Your instructions = Restrict the output to the lines below starting at the one that contains "0: (348, 146)" and ending at the one that contains "9: (253, 183)", and restate them word for word, both ends included.

*** Begin section ***

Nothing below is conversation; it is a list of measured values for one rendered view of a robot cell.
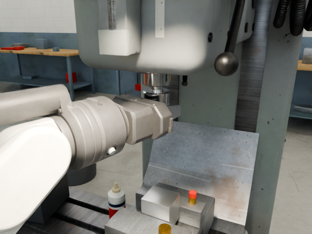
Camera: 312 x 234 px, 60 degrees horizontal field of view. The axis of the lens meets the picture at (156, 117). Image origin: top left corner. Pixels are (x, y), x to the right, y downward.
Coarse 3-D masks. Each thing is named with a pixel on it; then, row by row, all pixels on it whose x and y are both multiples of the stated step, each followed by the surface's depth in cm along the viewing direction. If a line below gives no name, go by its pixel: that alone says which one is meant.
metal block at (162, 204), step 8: (152, 192) 54; (160, 192) 54; (168, 192) 54; (176, 192) 54; (144, 200) 51; (152, 200) 51; (160, 200) 51; (168, 200) 51; (176, 200) 52; (144, 208) 52; (152, 208) 51; (160, 208) 50; (168, 208) 49; (176, 208) 53; (152, 216) 52; (160, 216) 51; (168, 216) 50; (176, 216) 54
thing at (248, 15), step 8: (232, 0) 46; (248, 0) 49; (256, 0) 57; (232, 8) 47; (248, 8) 50; (232, 16) 47; (248, 16) 52; (240, 24) 47; (248, 24) 53; (240, 32) 48; (248, 32) 55; (240, 40) 50
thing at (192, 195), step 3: (189, 192) 55; (192, 192) 55; (195, 192) 55; (189, 195) 55; (192, 195) 54; (195, 195) 54; (189, 198) 55; (192, 198) 54; (195, 198) 55; (189, 201) 55; (192, 201) 55; (195, 201) 55; (192, 204) 55
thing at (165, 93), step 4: (148, 88) 47; (164, 88) 47; (144, 92) 45; (148, 92) 45; (152, 92) 45; (156, 92) 45; (160, 92) 45; (164, 92) 45; (168, 92) 45; (144, 96) 45; (148, 96) 45; (152, 96) 44; (156, 96) 44; (160, 96) 44; (164, 96) 45; (168, 96) 45
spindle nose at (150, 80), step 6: (144, 78) 44; (150, 78) 43; (156, 78) 43; (162, 78) 43; (168, 78) 44; (144, 84) 44; (150, 84) 44; (156, 84) 43; (162, 84) 44; (168, 84) 44
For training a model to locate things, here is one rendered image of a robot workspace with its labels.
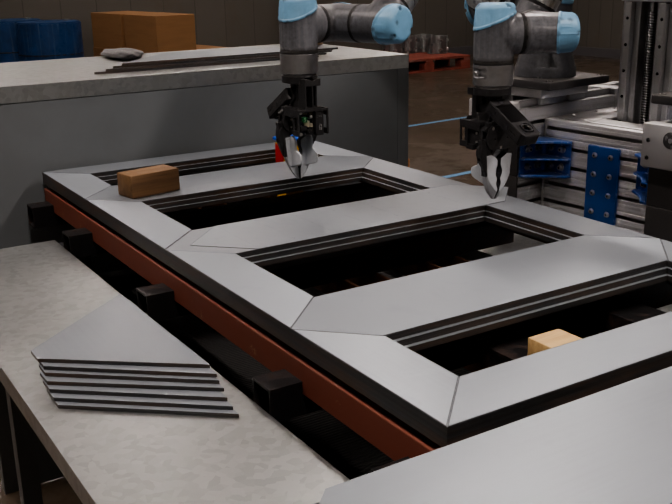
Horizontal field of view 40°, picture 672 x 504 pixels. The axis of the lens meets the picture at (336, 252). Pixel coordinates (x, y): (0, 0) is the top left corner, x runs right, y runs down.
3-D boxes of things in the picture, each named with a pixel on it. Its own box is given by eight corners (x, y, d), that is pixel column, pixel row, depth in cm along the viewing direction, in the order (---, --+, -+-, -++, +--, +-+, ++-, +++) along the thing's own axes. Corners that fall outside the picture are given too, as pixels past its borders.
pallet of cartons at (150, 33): (177, 87, 1048) (172, 8, 1022) (244, 100, 940) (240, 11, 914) (92, 96, 990) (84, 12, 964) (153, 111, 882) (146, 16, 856)
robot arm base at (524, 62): (541, 70, 242) (543, 31, 239) (588, 74, 230) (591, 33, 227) (501, 74, 233) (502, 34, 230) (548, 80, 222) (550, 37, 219)
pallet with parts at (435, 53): (421, 62, 1261) (422, 32, 1249) (472, 67, 1188) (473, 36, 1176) (340, 70, 1181) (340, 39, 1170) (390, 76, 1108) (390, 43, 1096)
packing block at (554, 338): (551, 375, 126) (553, 348, 125) (526, 363, 130) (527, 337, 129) (583, 365, 129) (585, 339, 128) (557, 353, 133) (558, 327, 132)
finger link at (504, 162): (489, 191, 186) (491, 145, 183) (510, 197, 181) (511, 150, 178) (477, 193, 184) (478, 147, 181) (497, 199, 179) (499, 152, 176)
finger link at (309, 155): (310, 182, 189) (309, 137, 187) (296, 177, 194) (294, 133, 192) (323, 180, 191) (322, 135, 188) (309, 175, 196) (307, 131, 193)
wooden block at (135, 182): (132, 199, 197) (130, 176, 195) (118, 194, 201) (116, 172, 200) (180, 189, 205) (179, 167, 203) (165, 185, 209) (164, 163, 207)
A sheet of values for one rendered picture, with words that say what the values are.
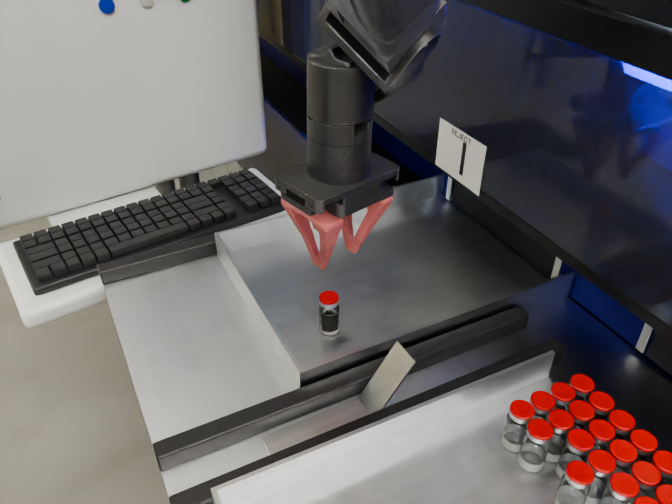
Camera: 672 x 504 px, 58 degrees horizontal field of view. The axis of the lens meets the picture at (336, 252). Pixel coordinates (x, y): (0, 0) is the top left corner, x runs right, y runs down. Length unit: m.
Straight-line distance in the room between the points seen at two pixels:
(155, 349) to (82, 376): 1.29
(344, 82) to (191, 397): 0.33
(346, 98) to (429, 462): 0.32
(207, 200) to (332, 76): 0.55
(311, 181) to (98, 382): 1.46
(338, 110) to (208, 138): 0.64
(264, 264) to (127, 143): 0.40
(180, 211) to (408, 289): 0.42
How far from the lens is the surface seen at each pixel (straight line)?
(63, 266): 0.92
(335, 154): 0.52
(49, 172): 1.06
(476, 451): 0.58
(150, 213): 1.00
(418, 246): 0.80
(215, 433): 0.56
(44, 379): 2.00
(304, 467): 0.53
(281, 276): 0.74
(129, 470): 1.70
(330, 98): 0.51
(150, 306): 0.73
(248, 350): 0.65
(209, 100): 1.10
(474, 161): 0.69
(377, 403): 0.58
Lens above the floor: 1.34
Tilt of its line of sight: 36 degrees down
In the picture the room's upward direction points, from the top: straight up
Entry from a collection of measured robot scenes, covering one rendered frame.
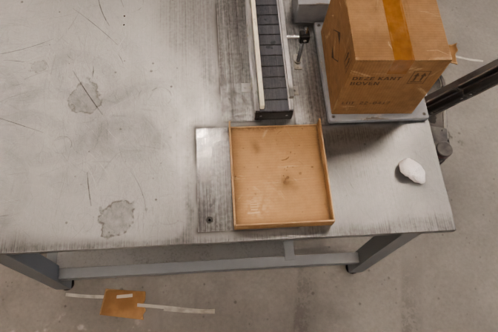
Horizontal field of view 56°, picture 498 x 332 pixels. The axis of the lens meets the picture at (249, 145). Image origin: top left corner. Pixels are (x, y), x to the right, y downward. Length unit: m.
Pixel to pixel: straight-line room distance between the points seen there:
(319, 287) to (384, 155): 0.87
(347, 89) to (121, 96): 0.65
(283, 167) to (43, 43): 0.82
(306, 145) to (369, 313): 0.99
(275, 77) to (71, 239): 0.71
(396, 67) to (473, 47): 1.70
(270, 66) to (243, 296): 1.03
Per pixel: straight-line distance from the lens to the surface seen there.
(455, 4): 3.06
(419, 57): 1.22
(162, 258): 1.86
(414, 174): 1.37
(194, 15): 1.58
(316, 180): 1.31
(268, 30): 1.49
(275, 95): 1.35
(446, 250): 2.31
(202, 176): 1.29
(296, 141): 1.34
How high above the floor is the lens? 2.03
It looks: 65 degrees down
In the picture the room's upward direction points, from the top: 8 degrees clockwise
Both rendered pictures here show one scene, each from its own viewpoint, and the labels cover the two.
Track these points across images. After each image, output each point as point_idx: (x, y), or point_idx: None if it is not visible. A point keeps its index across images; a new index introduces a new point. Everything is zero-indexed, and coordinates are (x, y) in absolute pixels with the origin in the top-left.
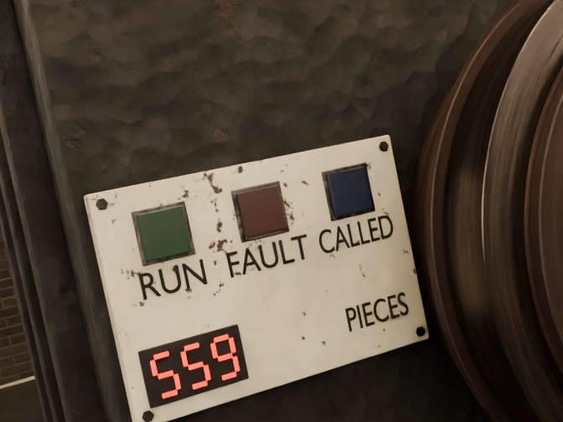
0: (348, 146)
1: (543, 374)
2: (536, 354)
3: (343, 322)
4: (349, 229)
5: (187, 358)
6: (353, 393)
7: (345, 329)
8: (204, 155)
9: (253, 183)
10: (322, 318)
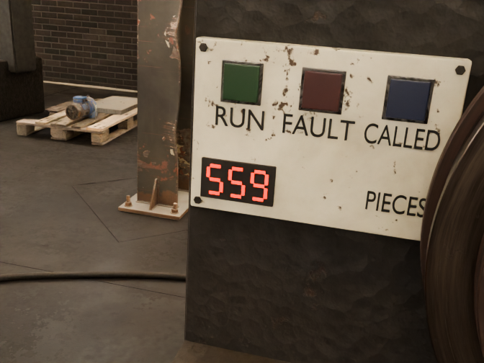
0: (424, 60)
1: (457, 328)
2: (457, 310)
3: (361, 199)
4: (396, 130)
5: (232, 175)
6: (359, 252)
7: (361, 205)
8: (299, 30)
9: (323, 66)
10: (346, 190)
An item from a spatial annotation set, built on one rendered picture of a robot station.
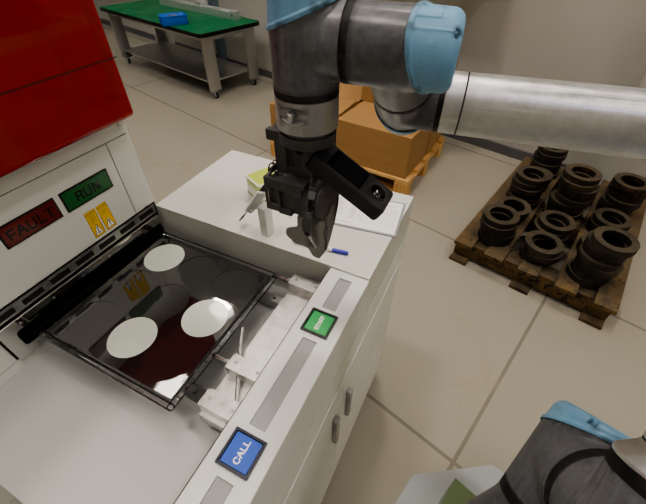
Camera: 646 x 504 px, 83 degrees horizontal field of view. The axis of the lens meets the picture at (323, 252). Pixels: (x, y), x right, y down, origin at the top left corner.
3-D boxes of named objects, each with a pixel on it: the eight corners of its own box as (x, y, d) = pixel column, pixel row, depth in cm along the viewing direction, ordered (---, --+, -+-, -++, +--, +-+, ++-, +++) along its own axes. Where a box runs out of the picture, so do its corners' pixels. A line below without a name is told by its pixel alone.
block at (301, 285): (288, 290, 88) (287, 282, 86) (295, 281, 91) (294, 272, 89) (317, 301, 86) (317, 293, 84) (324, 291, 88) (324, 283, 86)
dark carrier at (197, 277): (48, 331, 78) (46, 330, 78) (164, 237, 101) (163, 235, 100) (171, 400, 67) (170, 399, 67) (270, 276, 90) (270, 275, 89)
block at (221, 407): (200, 409, 67) (196, 402, 65) (212, 393, 70) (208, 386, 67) (236, 429, 65) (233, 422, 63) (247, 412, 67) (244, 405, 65)
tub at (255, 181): (247, 195, 103) (244, 174, 98) (270, 186, 106) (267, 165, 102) (261, 207, 99) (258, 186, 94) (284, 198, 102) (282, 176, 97)
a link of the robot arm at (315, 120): (349, 86, 43) (318, 112, 38) (347, 124, 46) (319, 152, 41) (294, 77, 46) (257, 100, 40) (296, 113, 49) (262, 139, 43)
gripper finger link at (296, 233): (293, 247, 60) (290, 201, 54) (325, 258, 59) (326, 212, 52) (284, 259, 58) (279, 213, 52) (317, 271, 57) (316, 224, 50)
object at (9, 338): (17, 358, 79) (-10, 333, 72) (165, 238, 108) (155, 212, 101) (22, 361, 78) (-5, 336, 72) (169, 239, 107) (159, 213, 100)
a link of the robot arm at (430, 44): (458, 50, 42) (364, 42, 44) (475, -19, 31) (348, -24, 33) (443, 119, 42) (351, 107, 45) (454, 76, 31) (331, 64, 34)
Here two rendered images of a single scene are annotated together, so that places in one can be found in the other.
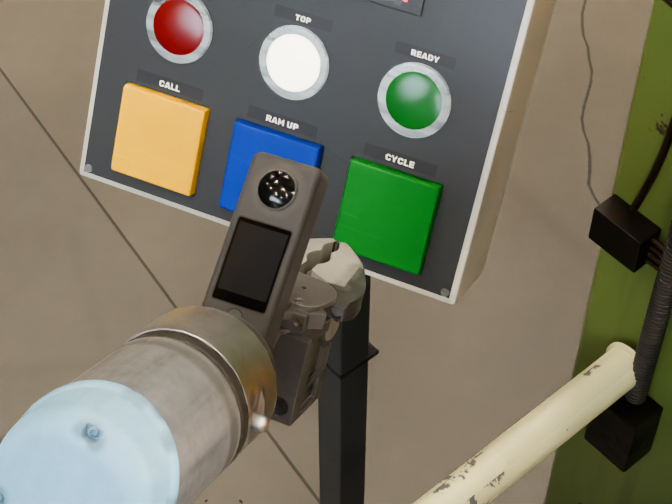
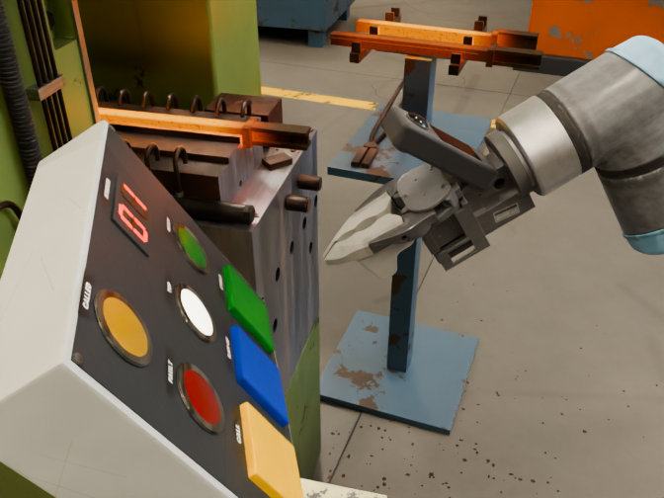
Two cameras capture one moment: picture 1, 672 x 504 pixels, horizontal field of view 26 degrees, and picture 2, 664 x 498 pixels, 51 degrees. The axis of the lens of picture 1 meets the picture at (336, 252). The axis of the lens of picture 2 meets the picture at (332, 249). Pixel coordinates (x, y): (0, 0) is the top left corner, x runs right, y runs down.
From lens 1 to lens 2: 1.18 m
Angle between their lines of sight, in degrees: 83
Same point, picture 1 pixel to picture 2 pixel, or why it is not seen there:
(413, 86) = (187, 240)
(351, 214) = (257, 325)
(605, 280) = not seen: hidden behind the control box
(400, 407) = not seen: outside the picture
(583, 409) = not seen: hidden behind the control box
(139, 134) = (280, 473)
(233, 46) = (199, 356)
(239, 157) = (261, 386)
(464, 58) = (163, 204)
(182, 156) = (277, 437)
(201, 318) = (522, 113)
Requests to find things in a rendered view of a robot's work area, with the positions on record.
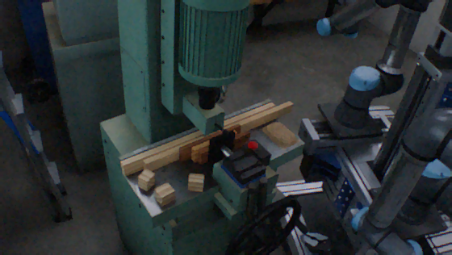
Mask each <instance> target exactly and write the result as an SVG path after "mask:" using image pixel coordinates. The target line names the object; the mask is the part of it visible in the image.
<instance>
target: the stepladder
mask: <svg viewBox="0 0 452 255"><path fill-rule="evenodd" d="M2 60H3V55H2V50H0V116H1V117H2V118H3V120H4V122H5V124H6V127H7V129H9V131H10V134H11V136H12V138H13V140H14V141H15V145H16V146H17V148H18V150H19V153H20V155H21V157H22V158H23V159H24V161H25V164H26V166H27V167H28V169H29V171H30V173H31V175H32V178H33V179H34V181H35V183H36V185H37V186H38V188H39V190H40V192H41V194H42V196H43V198H44V201H45V202H46V203H47V205H48V208H49V209H50V211H51V212H52V214H53V216H54V220H55V222H56V223H60V212H59V210H58V209H56V208H55V207H54V205H53V203H52V200H51V199H56V200H57V202H58V203H59V204H60V206H61V208H62V209H63V211H64V212H65V214H66V217H67V218H68V219H72V212H71V208H70V206H68V204H67V203H66V201H65V200H64V198H63V196H65V195H67V192H66V190H65V187H64V185H63V184H61V182H60V179H59V176H58V172H57V167H56V163H55V161H53V162H49V160H48V158H47V157H46V155H45V152H44V150H43V145H42V141H41V138H40V132H39V130H35V131H33V130H34V129H35V128H34V127H33V126H32V125H31V123H30V122H29V121H28V120H27V117H26V116H25V114H24V107H23V99H22V96H21V94H15V93H14V91H13V89H12V88H11V87H10V83H9V82H8V79H7V77H6V75H5V73H4V71H3V63H2ZM23 145H25V146H26V149H25V148H24V147H23ZM26 150H27V151H26ZM29 155H30V157H31V159H32V160H33V162H34V164H35V166H36V169H37V171H38V173H39V175H40V176H41V178H42V179H43V181H44V184H45V187H46V188H47V189H45V187H44V184H43V183H42V181H41V180H40V177H39V175H38V173H37V172H36V169H35V167H34V165H33V164H32V163H31V160H30V158H29ZM41 157H42V158H43V160H42V158H41ZM44 162H45V163H44ZM58 186H59V188H60V190H61V191H60V190H59V188H58ZM47 190H48V193H49V195H50V197H51V198H49V196H48V193H47Z"/></svg>
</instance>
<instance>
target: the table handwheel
mask: <svg viewBox="0 0 452 255"><path fill-rule="evenodd" d="M288 207H292V214H291V218H290V219H289V221H288V223H287V225H286V226H285V228H284V229H283V230H282V231H281V232H280V233H279V234H278V236H277V232H276V231H275V230H274V229H273V228H274V226H275V224H276V223H277V222H278V220H279V219H280V217H281V216H282V214H283V213H284V211H285V210H286V209H287V208H288ZM275 212H277V214H276V215H275V217H274V218H273V219H272V220H271V221H270V223H269V224H262V222H263V221H265V220H266V219H268V217H269V216H271V215H273V214H274V213H275ZM300 215H301V203H300V202H299V201H298V200H297V199H293V198H286V199H280V200H277V201H275V202H273V203H271V204H269V205H268V206H266V207H264V208H263V209H262V210H261V211H259V212H258V213H257V214H255V215H254V216H253V217H252V218H251V219H249V220H248V221H247V220H246V213H245V214H243V215H241V218H242V219H243V220H244V221H245V224H244V225H243V227H242V228H241V229H240V230H239V231H238V233H237V234H236V235H235V236H234V237H233V238H232V239H231V241H230V243H229V245H228V247H227V250H226V251H225V255H237V254H239V253H241V252H243V251H244V250H246V249H247V248H249V247H251V246H252V245H255V244H256V243H257V242H258V243H259V244H260V245H261V246H265V248H263V249H262V250H260V251H259V252H257V253H255V254H254V255H270V254H271V253H272V252H273V251H275V250H276V248H277V247H278V246H280V244H281V243H282V242H284V240H285V239H286V238H288V237H289V235H290V234H291V233H292V231H293V230H294V228H295V224H294V223H293V220H294V219H295V218H296V219H299V218H300ZM252 231H253V238H254V239H252V240H251V241H249V242H248V243H246V244H245V245H243V246H241V244H242V242H243V241H244V240H245V238H246V237H247V236H248V235H249V234H250V233H251V232H252ZM240 246H241V247H240Z"/></svg>
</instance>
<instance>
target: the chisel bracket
mask: <svg viewBox="0 0 452 255"><path fill-rule="evenodd" d="M182 112H183V113H184V114H185V116H186V117H187V118H188V119H190V120H191V122H192V123H193V124H194V125H195V126H196V127H197V128H198V129H199V130H200V131H201V132H202V133H203V134H204V135H205V136H207V135H211V134H212V133H213V132H216V131H219V128H218V127H216V126H215V123H218V124H219V125H220V126H221V127H222V128H223V127H224V113H225V111H224V110H223V109H222V108H221V107H220V106H219V105H218V104H216V106H215V108H213V109H211V110H204V109H202V108H201V107H199V94H198V90H195V91H192V92H190V93H186V94H184V95H183V96H182Z"/></svg>
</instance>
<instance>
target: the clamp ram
mask: <svg viewBox="0 0 452 255"><path fill-rule="evenodd" d="M235 135H236V133H235V132H234V131H233V130H231V131H230V132H229V134H228V135H227V136H223V135H221V136H217V137H216V138H213V139H211V140H210V144H209V145H208V155H207V160H208V161H209V162H210V163H212V162H213V161H216V160H219V159H220V158H222V157H228V156H230V155H232V154H234V153H233V146H234V140H235Z"/></svg>
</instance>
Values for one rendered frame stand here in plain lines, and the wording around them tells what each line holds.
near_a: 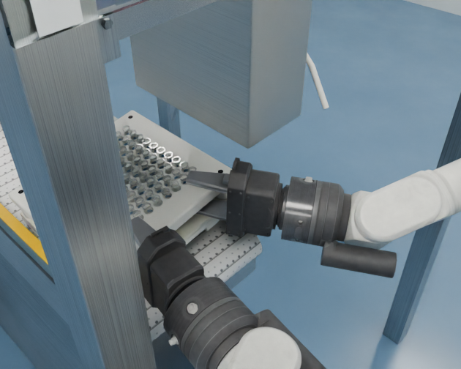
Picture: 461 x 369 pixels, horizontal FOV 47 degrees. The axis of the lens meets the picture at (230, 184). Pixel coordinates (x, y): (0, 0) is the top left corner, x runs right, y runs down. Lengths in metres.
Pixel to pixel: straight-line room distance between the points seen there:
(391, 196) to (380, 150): 1.95
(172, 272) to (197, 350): 0.09
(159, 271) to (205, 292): 0.06
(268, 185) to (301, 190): 0.04
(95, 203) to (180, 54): 0.30
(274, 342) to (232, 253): 0.28
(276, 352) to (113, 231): 0.21
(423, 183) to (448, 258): 1.51
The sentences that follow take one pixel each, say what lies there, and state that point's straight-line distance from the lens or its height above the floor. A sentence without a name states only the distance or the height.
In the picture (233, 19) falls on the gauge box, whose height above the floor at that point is 1.31.
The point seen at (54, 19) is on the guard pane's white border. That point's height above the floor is 1.42.
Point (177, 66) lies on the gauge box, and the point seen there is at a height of 1.22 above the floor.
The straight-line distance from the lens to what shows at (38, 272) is 0.87.
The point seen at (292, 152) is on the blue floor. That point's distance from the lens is 2.55.
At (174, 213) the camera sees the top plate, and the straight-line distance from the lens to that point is 0.74.
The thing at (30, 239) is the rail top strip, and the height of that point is 0.98.
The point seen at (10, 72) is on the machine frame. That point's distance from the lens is 0.36.
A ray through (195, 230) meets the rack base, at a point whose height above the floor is 0.99.
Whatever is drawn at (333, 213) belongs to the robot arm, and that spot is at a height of 1.07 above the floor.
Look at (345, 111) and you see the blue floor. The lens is 2.88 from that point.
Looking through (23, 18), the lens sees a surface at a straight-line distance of 0.33.
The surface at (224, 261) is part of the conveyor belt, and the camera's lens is 0.81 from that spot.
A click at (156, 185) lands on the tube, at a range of 0.78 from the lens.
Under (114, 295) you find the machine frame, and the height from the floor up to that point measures 1.15.
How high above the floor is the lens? 1.55
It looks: 41 degrees down
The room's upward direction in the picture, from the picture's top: straight up
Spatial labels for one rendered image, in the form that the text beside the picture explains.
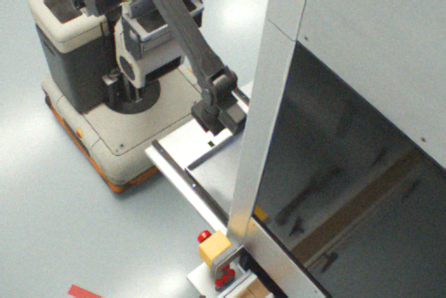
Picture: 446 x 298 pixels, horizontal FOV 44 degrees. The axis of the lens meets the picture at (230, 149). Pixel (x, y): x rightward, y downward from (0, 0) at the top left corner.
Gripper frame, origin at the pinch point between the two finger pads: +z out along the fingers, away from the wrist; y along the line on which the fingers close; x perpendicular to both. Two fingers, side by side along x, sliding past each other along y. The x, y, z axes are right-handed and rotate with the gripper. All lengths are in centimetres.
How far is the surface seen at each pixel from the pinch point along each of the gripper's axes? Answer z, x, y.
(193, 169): 20.4, -3.7, 1.7
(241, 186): -24.3, -12.9, 22.6
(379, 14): -90, -13, 28
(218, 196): 18.7, -3.9, 13.3
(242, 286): 6.2, -19.0, 38.4
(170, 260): 109, -10, 7
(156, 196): 113, 5, -22
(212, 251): 1.6, -20.6, 26.9

*** End section ***

Solution to this problem =
0: (348, 146)
1: (543, 374)
2: (536, 354)
3: (343, 322)
4: (349, 229)
5: (187, 358)
6: (353, 393)
7: (345, 329)
8: (204, 155)
9: (253, 183)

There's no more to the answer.